From the line containing "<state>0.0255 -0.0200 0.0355" to the final line of the listing, restate each line word for word and add nothing.

Stored data Block Start

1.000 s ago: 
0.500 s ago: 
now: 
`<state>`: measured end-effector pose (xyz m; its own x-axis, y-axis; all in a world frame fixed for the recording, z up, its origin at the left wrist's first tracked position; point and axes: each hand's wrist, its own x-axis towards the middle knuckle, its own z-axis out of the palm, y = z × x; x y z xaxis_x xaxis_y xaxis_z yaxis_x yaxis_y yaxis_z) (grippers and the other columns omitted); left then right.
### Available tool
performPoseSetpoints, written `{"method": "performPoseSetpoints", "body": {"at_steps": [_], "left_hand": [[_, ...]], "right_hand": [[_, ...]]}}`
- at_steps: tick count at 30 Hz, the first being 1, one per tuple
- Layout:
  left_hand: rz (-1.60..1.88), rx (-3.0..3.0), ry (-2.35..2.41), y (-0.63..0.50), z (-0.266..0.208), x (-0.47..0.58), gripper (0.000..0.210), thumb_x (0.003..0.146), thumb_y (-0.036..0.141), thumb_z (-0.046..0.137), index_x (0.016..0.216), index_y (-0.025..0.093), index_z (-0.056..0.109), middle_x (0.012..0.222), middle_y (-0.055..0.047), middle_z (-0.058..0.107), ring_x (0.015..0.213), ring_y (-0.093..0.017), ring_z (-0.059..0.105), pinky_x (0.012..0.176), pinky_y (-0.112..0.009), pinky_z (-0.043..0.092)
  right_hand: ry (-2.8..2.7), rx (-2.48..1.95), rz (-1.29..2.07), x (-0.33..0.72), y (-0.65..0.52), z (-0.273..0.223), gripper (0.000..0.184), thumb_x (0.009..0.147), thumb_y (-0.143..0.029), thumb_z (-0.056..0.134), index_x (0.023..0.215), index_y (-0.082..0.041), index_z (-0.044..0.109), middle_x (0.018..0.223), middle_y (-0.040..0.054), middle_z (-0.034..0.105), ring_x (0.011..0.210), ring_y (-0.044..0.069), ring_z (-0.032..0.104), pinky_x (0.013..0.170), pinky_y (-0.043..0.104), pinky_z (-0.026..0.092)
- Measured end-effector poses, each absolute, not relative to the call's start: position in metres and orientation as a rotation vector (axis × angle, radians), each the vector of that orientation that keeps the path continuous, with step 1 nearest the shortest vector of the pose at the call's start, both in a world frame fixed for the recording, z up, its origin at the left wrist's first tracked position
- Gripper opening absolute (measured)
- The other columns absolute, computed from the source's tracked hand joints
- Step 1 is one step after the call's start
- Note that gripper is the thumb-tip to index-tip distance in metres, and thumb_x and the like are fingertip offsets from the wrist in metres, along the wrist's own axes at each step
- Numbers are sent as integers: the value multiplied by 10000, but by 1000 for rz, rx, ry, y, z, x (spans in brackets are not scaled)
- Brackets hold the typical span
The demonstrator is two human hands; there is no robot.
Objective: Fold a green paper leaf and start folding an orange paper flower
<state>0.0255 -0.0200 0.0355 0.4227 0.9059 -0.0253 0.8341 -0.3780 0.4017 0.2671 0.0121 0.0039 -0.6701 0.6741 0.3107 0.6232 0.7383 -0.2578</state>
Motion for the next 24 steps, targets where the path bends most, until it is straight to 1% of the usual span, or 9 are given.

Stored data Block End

--- Task result ---
<state>0.0255 -0.0200 0.0355 0.4227 0.9059 -0.0253 0.8341 -0.3780 0.4017 0.2671 0.0121 0.0039 -0.6701 0.6741 0.3107 0.6232 0.7383 -0.2578</state>
Motion for the next 24 steps, targets where the path bends most, until it is straight to 1% of the usual span, or 9 are given.

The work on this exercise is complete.